Other operations may be practised upon the chest wall for relief of such conditions as acute osteomyelitis of the ribs or sternum, caries of the ribs, necrosis, and the like. It should be scarcely necessary to give explicit directions, save that the pleural cavity should never be opened unless the pleura itself be involved in the disease. Every case demanding such operative relief should be measured by its own needs, and the operative procedure adapted to them. Necrosed portions of bone may be completely removed. The suppurative and carious conditions necessitate rather a sufficiently wide exposure from without and then a judicious use of the bone curette. One need never hesitate to remove so much bone as is diseased, this being true even of the sternum.
THE THYMUS.
The possibility of suffocative and other disturbances proceeding from enlargement of the thymus has been discussed, as well as the use of long trachea tubes in cases of this character which call for tracheotomy, as they usually do if they permit of any surgical intervention. The thymus is seldom the site of primary malignant disease. Certain acute lesions are due to a peculiar form of hypertrophy in the young, which takes place instead of that spontaneous disappearance which should have occurred during the earliest months of infancy. Its connection with the status lymphaticus, with thymic asthma, and laryngismus stridulus has already been mentioned. While it can hardly be considered absolutely exempt from ordinary infections and the like it nevertheless is rarely involved.
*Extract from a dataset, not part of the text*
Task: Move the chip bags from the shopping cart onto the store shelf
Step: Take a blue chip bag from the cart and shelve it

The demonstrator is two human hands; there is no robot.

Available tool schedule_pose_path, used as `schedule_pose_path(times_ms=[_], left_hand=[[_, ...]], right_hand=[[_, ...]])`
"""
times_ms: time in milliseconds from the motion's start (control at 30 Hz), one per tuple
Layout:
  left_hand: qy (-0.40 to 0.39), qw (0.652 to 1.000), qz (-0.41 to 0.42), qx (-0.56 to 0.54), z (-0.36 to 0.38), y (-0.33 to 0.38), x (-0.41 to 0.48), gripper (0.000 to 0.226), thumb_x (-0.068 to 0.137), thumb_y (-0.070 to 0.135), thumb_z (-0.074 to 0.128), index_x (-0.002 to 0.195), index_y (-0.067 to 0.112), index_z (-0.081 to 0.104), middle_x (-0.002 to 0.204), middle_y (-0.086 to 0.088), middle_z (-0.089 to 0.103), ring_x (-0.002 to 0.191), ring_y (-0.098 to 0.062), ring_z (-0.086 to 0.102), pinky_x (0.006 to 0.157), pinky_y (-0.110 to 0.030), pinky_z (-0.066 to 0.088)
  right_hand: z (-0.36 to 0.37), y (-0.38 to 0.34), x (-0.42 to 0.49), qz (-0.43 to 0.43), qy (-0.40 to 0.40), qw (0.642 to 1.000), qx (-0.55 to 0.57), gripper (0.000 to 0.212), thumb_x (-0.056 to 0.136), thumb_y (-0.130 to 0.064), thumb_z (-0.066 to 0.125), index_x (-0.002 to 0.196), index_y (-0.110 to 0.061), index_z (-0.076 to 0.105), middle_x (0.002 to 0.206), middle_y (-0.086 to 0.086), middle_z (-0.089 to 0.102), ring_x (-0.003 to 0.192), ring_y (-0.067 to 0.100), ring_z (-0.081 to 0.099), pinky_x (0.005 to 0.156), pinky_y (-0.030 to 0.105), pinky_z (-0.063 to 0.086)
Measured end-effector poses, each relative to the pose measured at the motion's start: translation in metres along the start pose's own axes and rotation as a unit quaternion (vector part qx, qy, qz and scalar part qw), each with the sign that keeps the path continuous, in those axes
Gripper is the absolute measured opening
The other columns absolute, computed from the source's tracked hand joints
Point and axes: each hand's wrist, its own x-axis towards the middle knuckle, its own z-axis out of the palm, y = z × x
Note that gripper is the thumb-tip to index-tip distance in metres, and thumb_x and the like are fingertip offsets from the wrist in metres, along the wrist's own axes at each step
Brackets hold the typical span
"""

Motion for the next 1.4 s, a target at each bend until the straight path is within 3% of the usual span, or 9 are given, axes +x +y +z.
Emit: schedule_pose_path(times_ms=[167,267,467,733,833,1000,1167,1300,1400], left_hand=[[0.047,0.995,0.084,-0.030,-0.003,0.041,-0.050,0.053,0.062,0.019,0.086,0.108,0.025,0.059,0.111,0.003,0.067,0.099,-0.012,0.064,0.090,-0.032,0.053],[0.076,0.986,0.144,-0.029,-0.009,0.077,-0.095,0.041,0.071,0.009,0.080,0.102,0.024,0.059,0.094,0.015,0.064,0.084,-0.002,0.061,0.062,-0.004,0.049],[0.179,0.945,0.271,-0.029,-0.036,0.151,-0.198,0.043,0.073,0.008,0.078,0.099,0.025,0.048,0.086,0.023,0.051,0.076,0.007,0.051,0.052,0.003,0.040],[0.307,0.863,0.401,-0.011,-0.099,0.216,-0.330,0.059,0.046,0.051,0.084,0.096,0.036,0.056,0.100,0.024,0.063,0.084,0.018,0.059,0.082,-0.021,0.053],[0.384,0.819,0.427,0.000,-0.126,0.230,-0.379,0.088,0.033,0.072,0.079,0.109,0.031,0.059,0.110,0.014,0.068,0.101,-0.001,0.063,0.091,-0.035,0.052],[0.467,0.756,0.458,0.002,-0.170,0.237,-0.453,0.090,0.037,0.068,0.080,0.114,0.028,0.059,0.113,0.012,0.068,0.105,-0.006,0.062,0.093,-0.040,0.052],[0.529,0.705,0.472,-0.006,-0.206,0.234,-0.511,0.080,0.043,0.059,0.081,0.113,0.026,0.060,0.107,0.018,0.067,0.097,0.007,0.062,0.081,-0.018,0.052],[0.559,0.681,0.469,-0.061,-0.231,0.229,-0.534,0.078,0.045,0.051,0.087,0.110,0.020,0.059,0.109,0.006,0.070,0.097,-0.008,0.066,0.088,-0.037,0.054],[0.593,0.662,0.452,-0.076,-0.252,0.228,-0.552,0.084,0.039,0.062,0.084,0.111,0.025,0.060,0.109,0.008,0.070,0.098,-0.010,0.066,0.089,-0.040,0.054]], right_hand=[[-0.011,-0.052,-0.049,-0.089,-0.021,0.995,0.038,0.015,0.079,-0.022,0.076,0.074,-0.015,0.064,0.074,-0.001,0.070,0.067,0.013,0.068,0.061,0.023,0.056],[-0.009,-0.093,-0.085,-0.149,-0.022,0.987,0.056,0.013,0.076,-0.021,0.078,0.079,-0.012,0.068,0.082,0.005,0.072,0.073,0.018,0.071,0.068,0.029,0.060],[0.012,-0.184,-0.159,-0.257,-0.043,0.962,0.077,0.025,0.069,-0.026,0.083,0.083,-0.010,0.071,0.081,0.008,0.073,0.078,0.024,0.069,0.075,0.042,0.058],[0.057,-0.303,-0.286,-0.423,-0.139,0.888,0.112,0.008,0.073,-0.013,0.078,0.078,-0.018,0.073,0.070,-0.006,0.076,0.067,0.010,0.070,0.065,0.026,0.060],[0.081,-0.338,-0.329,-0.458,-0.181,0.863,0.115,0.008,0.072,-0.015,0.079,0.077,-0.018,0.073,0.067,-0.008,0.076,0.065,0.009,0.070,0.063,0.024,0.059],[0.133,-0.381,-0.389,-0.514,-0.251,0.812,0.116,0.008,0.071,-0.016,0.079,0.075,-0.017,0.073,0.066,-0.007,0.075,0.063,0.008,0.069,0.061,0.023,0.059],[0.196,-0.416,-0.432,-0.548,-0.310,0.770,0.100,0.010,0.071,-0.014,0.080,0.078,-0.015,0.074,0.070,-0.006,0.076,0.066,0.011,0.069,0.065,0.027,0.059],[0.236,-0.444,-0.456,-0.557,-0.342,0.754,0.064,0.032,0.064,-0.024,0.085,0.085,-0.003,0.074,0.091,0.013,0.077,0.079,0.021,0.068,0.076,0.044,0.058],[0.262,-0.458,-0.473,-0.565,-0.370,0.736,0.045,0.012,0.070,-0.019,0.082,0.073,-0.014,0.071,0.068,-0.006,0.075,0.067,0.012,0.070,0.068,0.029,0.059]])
The thymus has been removed by operation, usually with success. Should it become necessary to resort to such a measure it should be preceded by the removal of the sternum, for only in this way can sufficient exposure be obtained, and sufficient opportunity for checking such hemorrhage as might result from its enucleation.
THE AXILLA.
The axilla as a surgical region belongs as much to the thorax as to any part of the body, although none of its diseases are peculiar to this area.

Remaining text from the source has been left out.